Starting from a previous model #42

terryfrankcombe · 2023-05-15T02:23:37Z

terryfrankcombe
May 15, 2023

Is pretraining expected to work for allegro?

I have some data which I train an allegro model to. I then add some more data. Adapting what worked for straight NequIP, I try setting:

model_builders:
- allegro.model.Allegro
- PerSpeciesRescale
- ForceOutput
- RescaleEnergyEtc
- initialize_from_state

in the yaml, along with e.g.
initial_model_state: training/points0551-r6-lmax2/last_model.pth

When I try to start this, the first epoch gives me
! Best model 0 0.000
and never any more apparently better models. That model isn't very good for the new data.

Am I doing something obviously wrong?

Answered by Linux-cpp-lisp

May 25, 2023

Hi Terry,

Interesting, glad and interested to hear that worked well for you in NequIP. You are doing the same system and data shift with Allegro?

It is certainly possible that there is a bug here; one thing I can think of: did you remember to clear the rundirs for your finetuning?

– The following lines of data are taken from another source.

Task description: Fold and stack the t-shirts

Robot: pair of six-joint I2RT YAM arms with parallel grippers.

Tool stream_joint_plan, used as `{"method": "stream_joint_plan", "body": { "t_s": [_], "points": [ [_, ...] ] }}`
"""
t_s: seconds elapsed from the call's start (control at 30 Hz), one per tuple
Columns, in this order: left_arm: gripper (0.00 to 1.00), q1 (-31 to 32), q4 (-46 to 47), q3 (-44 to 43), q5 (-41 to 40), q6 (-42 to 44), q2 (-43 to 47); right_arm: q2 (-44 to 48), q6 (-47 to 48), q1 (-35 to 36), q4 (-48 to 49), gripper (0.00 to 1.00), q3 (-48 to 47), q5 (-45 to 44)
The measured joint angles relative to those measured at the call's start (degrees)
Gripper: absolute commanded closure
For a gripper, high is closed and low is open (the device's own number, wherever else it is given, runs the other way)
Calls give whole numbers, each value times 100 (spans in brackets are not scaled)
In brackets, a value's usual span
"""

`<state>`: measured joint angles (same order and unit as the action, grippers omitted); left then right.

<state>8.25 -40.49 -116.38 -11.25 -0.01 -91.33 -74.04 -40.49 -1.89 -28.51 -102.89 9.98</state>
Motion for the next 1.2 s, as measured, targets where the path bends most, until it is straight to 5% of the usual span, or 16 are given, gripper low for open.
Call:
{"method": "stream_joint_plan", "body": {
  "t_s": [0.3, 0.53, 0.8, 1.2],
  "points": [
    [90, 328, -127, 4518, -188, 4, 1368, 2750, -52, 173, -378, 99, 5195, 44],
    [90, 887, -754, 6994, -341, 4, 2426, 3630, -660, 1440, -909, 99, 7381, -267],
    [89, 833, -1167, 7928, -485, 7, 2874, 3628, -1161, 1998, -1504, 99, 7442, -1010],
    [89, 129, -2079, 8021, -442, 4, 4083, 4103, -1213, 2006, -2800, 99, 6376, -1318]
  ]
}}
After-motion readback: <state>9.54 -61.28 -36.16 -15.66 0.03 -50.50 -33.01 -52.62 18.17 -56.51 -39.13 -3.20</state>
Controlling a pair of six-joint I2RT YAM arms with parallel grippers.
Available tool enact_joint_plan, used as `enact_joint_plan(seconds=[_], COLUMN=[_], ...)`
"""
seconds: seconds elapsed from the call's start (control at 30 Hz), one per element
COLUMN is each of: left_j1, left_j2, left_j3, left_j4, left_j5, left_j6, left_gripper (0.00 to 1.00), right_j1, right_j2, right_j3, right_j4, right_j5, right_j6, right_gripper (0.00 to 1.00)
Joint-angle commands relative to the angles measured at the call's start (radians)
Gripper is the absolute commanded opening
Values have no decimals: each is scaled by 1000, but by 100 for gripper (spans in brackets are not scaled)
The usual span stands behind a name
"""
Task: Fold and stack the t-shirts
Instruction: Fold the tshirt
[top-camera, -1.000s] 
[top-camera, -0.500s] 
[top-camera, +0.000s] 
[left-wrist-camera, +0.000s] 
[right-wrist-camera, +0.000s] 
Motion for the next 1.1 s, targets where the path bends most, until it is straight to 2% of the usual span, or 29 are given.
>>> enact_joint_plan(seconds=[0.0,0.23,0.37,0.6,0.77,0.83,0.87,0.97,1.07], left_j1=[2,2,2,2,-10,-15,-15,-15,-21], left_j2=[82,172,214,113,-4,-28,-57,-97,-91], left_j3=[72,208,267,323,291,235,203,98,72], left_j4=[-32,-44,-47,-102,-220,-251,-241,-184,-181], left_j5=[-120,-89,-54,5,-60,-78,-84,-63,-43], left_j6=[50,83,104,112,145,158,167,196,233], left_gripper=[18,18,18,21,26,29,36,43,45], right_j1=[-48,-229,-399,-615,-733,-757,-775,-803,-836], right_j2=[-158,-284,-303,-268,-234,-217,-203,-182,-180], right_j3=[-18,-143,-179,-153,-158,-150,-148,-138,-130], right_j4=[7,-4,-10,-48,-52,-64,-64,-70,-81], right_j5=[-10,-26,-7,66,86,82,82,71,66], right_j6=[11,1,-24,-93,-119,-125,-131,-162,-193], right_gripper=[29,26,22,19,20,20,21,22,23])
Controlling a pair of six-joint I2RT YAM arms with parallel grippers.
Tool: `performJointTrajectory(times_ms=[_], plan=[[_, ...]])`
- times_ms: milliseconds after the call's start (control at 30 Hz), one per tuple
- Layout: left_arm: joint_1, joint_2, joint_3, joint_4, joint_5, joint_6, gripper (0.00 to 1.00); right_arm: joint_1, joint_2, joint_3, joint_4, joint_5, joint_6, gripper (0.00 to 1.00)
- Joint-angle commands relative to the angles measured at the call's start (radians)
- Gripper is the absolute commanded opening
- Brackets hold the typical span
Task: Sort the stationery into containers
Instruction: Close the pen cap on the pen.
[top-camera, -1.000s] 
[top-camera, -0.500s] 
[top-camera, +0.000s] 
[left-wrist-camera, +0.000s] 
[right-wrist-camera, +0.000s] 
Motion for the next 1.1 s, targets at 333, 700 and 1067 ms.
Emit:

If you accidentally had append: True and still had a rundir, initialize_from_state would be a no-op since it would be a restart instead of a new model...

View full answer

Linux-cpp-lisp · 2023-05-25T00:30:46Z

Linux-cpp-lisp
May 25, 2023
Maintainer

Hi @terryfrankcombe ,

Are the initial validation epochs consistent with the last epochs of the previous training you are starting from? This looks technically correct from your post.

The ! Best model lines don't show many digits of precision, so they might not show improvement in the later digits. Are you confirming this with the rest of the logs / wandb?

Can you elaborate on "what worked for NequIP" and what you mean by "worked" there?

From a machine learning perspective, it is not always possible to improve a model with finetuning like this, especially under more significant data shift. To the best of my knowledge this is largely unexplored in the MLIP literature, and most efforts I am aware of retrain from scratch when they add new data. For example, I believe @svandenhaute's Psiflow (https://www.nature.com/articles/s41524-023-00969-x., https://svandenhaute.github.io/psiflow/) retrains from scratch.

Thanks!

6 replies

terryfrankcombe May 25, 2023
Author

Hi @Linux-cpp-lisp

When I say "works" for NequIP, if I trained a model on some data, then added more data and started training again a new model with initialize_from_state, the new model would start with lower loss than starting from scratch and generally "converge" (/stagnate, whatever) in a significantly smaller number of epochs, coming up with new best models at a similar rate to if I'm training from scratch.

But with allegro, doing a similar thing is not behaving the same way. When I train from scratch the model slowly improves, very regularly announcing new best models. I'm stopping training after 24 hours, at which point the rate of new best model discovery is still high even if there isn't dramatic improvement. Adding data (similar in nature and domain to the existing data, just a different sampling) and training again doesn't continue to find new best models, and the output best model (from the initial one reporting 0.000) doesn't reproduce the data very well if I explicitly test against the full set. This smells wrong to me.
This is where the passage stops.